Se percevoir en train de …
Ainsi donc les dispositifs que l’on peut mettre en place qu’on les nomme « atelier pour réfléchir », « cercle de bonheur », « débat à visée philosophique et réflexive » n’ont d’intérêt que s’ils permettent non pas seulement de comprendre le « cogito ergo sum » cartésien, mais de le vivre : à savoir de se percevoir en train de penser, créer, réfléchir, comprendre, mais aussi bien agir c’est-à-dire être dans une présence à l’autre qui implique l’ écoute, l’empathie, la recherche d’une synergie.
La saveur du savoir
Mettre les élèves dans des situations problèmes leur permettant de confronter des stratégies de résolutions possibles met en place ce que Jean-Pierre Astolfi nomme un conflit sociocognitif: “Un conflit sociocognitif correspond à une situation où des élèves, devant résoudre un problème identique, acceptent de confronter leurs avis pour explorer des idées et des arguments ignorés ou oubliés individuellement.“ Le conflit sociocognitif permet de se décentrer d’un point de vue purement intellectuel pour comprendre que ce conflit seul permet de construire une solution.
En cuisinant avec mes élèves de spécialité HLP afin de préparer un buffet pour nos “cafés philo” trimestriels, débats animés et destinés à l’ensemble des élèves de terminale du lycée, force est de constater le jeu de transfert et de contre-transfert dans la classe sont modifiés, les valeurs s’incarnent de façon différente dans les gestes des uns et des autres et chacun vit à sa manière la métaphysique en expérimentant des notions philosophiques fondamentales comme le temps, la liberté ou le devoir et cela en parce qu’ils ont besoin pour arriver à bout de l’élaboration de notre banquet de coopération, de créativité, mais aussi d’esprit critique.
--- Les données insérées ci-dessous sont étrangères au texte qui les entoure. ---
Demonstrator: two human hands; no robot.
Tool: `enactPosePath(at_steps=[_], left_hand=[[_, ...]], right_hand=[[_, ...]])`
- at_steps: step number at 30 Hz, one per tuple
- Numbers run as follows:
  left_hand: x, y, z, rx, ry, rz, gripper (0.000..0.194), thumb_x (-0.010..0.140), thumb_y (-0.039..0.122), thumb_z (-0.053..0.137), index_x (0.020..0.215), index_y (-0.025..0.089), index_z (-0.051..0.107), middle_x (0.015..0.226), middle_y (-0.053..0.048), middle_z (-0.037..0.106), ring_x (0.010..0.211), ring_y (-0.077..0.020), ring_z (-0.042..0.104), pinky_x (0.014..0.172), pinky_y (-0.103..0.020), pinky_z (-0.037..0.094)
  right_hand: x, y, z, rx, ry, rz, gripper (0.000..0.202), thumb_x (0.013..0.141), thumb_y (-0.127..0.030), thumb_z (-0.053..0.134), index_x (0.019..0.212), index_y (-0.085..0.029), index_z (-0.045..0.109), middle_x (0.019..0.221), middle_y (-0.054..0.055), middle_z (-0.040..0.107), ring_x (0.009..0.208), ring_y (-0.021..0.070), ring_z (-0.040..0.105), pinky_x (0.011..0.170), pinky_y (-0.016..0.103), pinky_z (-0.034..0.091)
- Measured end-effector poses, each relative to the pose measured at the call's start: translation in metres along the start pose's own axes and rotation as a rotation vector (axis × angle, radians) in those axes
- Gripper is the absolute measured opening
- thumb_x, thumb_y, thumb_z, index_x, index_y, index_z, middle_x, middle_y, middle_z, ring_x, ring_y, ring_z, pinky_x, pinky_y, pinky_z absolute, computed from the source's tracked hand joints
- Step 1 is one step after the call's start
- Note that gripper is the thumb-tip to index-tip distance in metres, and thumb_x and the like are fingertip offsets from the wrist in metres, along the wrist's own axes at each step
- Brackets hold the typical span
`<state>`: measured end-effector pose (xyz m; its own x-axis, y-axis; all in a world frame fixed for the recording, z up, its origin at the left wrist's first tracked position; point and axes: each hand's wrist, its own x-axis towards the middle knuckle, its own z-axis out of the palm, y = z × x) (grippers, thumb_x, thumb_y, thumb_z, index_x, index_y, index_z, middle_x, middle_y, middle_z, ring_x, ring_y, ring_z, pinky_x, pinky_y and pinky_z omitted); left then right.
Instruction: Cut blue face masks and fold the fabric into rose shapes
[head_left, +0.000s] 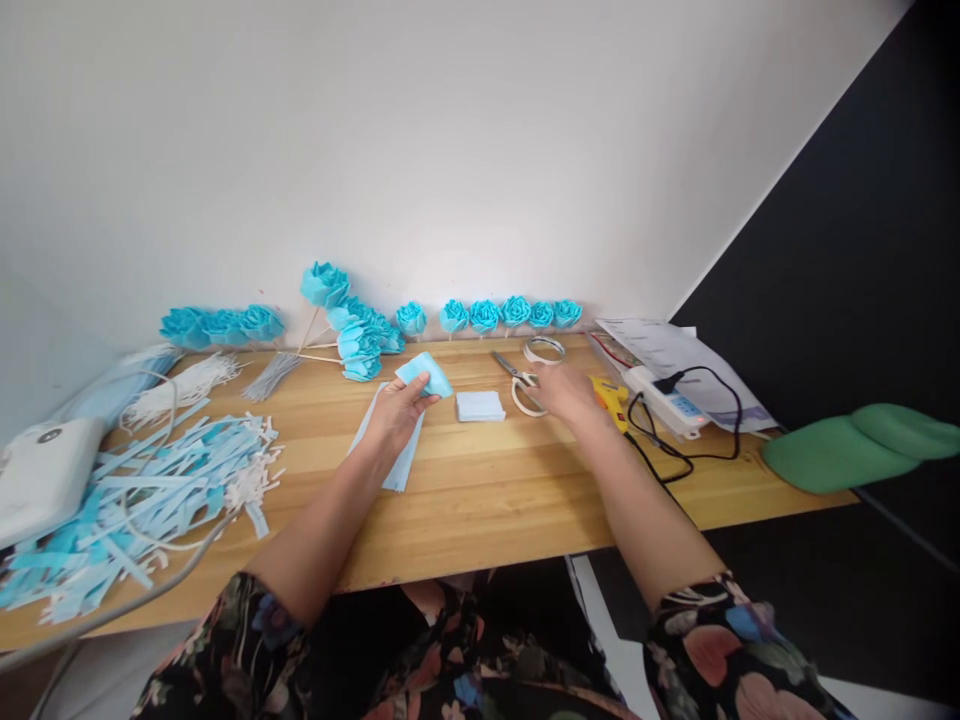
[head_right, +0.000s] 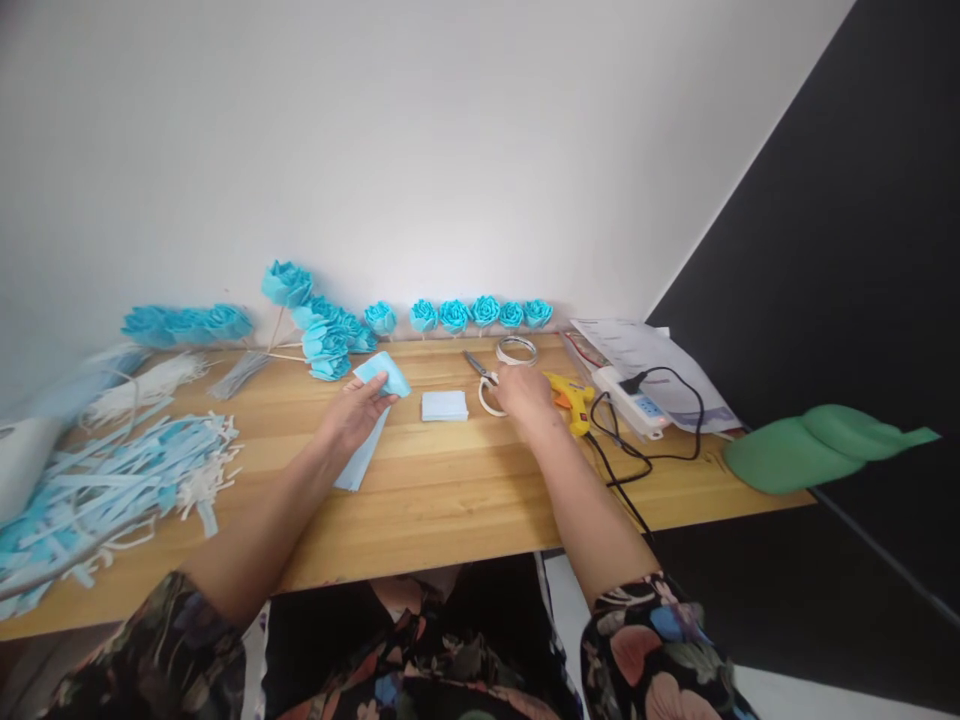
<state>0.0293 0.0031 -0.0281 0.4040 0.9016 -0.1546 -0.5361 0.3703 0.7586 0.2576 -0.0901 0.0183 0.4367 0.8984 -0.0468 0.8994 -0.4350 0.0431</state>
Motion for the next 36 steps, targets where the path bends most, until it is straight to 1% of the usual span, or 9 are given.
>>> enactPosePath(at_steps=[8, 11, 15, 19, 22, 25, 28, 31, 36], left_hand=[[-0.002, 0.008, 0.005, -0.093, 0.026, -0.061, 0.007, 0.077, 0.006, 0.071, 0.079, 0.012, 0.067, 0.071, 0.0, 0.072, 0.06, -0.01, 0.066, 0.055, -0.02, 0.055], [-0.001, 0.011, 0.004, -0.153, 0.026, -0.06, 0.008, 0.082, 0.006, 0.067, 0.079, 0.013, 0.065, 0.069, 0.001, 0.071, 0.059, -0.0092, 0.066, 0.056, -0.02, 0.055], [-0.001, 0.015, 0.004, -0.199, 0.031, -0.083, 0.008, 0.081, 0.007, 0.069, 0.079, 0.013, 0.064, 0.068, 0.002, 0.07, 0.059, -0.0084, 0.066, 0.059, -0.019, 0.056], [-0.001, 0.018, 0.005, -0.222, 0.046, -0.097, 0.009, 0.083, 0.007, 0.066, 0.079, 0.014, 0.063, 0.069, 0.002, 0.07, 0.059, -0.0078, 0.066, 0.058, -0.017, 0.055], [0.0, 0.02, 0.004, -0.245, 0.056, -0.095, 0.01, 0.084, 0.006, 0.065, 0.079, 0.015, 0.064, 0.07, 0.002, 0.071, 0.059, -0.0073, 0.066, 0.057, -0.017, 0.055], [0.001, 0.023, 0.003, -0.269, 0.09, -0.102, 0.01, 0.083, 0.006, 0.067, 0.079, 0.015, 0.064, 0.071, 0.003, 0.071, 0.06, -0.0067, 0.066, 0.057, -0.016, 0.055], [0.001, 0.025, 0.004, -0.296, 0.114, -0.11, 0.011, 0.083, 0.006, 0.067, 0.078, 0.015, 0.064, 0.07, 0.003, 0.07, 0.06, -0.0061, 0.065, 0.058, -0.015, 0.054], [0.0, 0.027, 0.006, -0.312, 0.122, -0.108, 0.011, 0.083, 0.006, 0.067, 0.077, 0.015, 0.064, 0.071, 0.003, 0.07, 0.061, -0.0059, 0.066, 0.058, -0.015, 0.054], [-0.003, 0.027, 0.009, -0.336, 0.126, -0.13, 0.013, 0.087, 0.007, 0.062, 0.077, 0.013, 0.063, 0.069, 0.002, 0.069, 0.059, -0.0064, 0.066, 0.057, -0.015, 0.055]], right_hand=[[0.006, -0.005, 0.015, 0.068, 0.056, -0.019, 0.041, 0.086, -0.03, 0.053, 0.121, -0.01, 0.06, 0.111, 0.023, 0.069, 0.102, 0.0341, 0.067, 0.081, 0.04, 0.05], [0.011, 0.011, 0.018, 0.381, 0.142, 0.032, 0.048, 0.081, -0.033, 0.06, 0.127, -0.018, 0.059, 0.108, 0.014, 0.072, 0.1, 0.0303, 0.068, 0.086, 0.041, 0.05], [0.008, 0.023, 0.017, 1.095, 0.18, 0.031, 0.063, 0.072, -0.037, 0.072, 0.13, -0.02, 0.055, 0.095, 0.005, 0.071, 0.085, 0.0193, 0.067, 0.077, 0.033, 0.054], [-0.008, 0.009, 0.009, 1.611, 0.019, -0.105, 0.059, 0.069, -0.05, 0.076, 0.119, -0.024, 0.061, 0.088, 0.001, 0.067, 0.075, 0.0149, 0.066, 0.074, 0.032, 0.057], [-0.017, -0.007, 0.0, 1.752, -0.14, -0.218, 0.052, 0.074, -0.053, 0.073, 0.116, -0.025, 0.061, 0.086, 0.001, 0.065, 0.077, 0.0149, 0.066, 0.081, 0.036, 0.057], [-0.02, -0.018, -0.01, 1.718, -0.237, -0.37, 0.053, 0.08, -0.059, 0.065, 0.119, -0.024, 0.058, 0.091, 0.004, 0.066, 0.084, 0.0188, 0.067, 0.085, 0.041, 0.056], [-0.02, -0.026, -0.019, 1.649, -0.356, -0.525, 0.066, 0.085, -0.073, 0.041, 0.125, -0.022, 0.054, 0.101, 0.011, 0.066, 0.089, 0.0228, 0.067, 0.081, 0.042, 0.055], [-0.02, -0.032, -0.024, 1.559, -0.504, -0.597, 0.072, 0.089, -0.073, 0.024, 0.124, -0.018, 0.053, 0.096, 0.014, 0.066, 0.084, 0.0239, 0.066, 0.076, 0.041, 0.053], [-0.023, -0.039, -0.006, 1.498, -0.78, -0.652, 0.073, 0.075, -0.08, 0.045, 0.109, -0.016, 0.056, 0.072, 0.008, 0.063, 0.062, 0.0222, 0.062, 0.064, 0.038, 0.051]])
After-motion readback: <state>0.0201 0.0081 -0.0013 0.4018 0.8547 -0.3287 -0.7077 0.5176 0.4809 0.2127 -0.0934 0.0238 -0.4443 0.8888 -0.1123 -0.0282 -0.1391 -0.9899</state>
Les compétences de vie deviennent le vecteur idéal de concepts philosophiques prenant corps dans des mini pizzas.
L’analyse de ce qui se trame alors dans ces gestes se nomme pour Pierre Vermersch et les disciples de l’entretien d’explicitation la granularité du geste c’est-à-dire “ Prendre conscience, dans l’écoute, que le niveau de détail de la description est insuffisant pour lever l’implicite sur le comment est un préalable incontournable. “Comme l’écrit maître de Pembroke: “L’unité d’analyse est alors l’opération.” C’est le propre de ce niveau d’apparaître comme évident, mais c’est précisément ici que se joue l’efficacité d’une action ou bien même la compréhension d’un concept, car on atteint alors l’implicite.